WHAT THIS TASK INVOLVES: Count how many lines in the data hold the word "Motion", and give that number alone.

========================================

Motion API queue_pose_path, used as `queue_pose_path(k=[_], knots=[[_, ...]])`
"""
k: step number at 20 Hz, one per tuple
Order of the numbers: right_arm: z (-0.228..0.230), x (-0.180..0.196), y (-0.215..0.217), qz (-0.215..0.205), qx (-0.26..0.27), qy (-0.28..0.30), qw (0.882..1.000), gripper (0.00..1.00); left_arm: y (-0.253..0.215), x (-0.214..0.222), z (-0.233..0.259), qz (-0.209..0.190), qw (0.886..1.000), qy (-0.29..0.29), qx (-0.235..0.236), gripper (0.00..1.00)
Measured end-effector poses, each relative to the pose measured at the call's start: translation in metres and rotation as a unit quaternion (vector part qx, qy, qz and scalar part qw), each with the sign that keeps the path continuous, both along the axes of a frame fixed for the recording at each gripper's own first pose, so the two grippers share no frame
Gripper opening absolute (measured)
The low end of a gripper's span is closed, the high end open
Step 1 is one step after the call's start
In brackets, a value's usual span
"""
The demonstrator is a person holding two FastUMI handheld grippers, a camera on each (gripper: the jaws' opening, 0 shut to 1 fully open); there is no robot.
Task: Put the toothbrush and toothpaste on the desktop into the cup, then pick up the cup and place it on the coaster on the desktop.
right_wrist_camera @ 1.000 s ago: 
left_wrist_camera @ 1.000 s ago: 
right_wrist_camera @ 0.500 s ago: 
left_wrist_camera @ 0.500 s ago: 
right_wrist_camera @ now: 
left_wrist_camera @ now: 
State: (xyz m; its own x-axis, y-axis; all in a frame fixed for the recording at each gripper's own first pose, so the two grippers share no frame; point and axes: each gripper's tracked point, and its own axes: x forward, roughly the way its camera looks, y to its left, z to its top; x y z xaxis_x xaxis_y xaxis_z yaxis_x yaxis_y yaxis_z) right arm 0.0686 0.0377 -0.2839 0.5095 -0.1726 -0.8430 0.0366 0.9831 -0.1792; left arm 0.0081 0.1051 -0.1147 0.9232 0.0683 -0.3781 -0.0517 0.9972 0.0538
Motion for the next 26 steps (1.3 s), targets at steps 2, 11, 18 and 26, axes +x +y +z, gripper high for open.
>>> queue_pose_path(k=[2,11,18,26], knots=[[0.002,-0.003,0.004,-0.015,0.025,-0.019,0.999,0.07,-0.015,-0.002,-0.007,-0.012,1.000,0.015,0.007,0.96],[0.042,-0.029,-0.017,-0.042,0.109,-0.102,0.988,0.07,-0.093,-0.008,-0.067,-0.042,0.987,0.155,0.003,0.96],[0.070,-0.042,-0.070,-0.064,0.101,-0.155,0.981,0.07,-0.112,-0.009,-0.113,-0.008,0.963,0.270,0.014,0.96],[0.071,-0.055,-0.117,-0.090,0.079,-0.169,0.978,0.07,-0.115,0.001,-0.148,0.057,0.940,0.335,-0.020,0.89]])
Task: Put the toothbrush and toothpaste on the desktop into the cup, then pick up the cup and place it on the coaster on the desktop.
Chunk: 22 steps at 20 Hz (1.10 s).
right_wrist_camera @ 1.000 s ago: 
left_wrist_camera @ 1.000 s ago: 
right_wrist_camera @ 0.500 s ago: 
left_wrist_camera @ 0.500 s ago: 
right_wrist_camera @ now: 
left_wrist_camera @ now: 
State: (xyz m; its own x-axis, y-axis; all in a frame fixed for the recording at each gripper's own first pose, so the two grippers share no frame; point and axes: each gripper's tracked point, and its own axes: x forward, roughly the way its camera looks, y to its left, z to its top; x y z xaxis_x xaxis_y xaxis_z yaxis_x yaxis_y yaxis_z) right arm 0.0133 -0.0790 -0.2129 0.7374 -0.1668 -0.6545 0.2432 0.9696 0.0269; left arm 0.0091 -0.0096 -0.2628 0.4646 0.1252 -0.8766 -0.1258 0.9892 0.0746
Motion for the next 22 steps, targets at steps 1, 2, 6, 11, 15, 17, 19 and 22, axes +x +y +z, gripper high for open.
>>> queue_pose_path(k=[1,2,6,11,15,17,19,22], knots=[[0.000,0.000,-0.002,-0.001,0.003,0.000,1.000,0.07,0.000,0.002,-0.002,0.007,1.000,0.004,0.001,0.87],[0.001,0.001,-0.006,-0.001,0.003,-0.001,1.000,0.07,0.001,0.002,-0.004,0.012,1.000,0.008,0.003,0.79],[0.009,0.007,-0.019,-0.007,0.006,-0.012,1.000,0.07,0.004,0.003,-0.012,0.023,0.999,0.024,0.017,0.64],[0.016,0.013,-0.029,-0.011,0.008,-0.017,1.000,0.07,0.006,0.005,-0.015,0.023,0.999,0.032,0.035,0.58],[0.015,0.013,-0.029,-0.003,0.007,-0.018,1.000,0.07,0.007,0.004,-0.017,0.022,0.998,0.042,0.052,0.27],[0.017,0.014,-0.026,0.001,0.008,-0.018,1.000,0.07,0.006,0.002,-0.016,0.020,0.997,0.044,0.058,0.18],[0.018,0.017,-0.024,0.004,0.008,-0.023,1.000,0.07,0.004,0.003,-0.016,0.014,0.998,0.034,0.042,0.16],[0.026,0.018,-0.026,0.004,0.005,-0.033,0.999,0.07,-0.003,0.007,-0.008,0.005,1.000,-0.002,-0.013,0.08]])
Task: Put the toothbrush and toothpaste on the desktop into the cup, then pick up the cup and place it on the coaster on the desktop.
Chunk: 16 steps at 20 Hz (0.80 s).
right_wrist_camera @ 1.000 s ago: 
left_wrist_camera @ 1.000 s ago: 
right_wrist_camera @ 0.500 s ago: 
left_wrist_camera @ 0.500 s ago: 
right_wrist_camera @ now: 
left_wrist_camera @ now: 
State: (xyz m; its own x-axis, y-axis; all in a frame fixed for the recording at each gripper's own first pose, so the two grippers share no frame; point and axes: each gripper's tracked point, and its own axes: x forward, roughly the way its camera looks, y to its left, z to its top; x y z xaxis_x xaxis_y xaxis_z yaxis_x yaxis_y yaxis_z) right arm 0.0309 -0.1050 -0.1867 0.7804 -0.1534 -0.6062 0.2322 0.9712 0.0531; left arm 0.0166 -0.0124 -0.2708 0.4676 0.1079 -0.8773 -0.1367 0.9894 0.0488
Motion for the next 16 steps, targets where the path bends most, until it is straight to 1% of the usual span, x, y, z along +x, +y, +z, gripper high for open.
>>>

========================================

OUTPUT OF THE EXERCISE: 4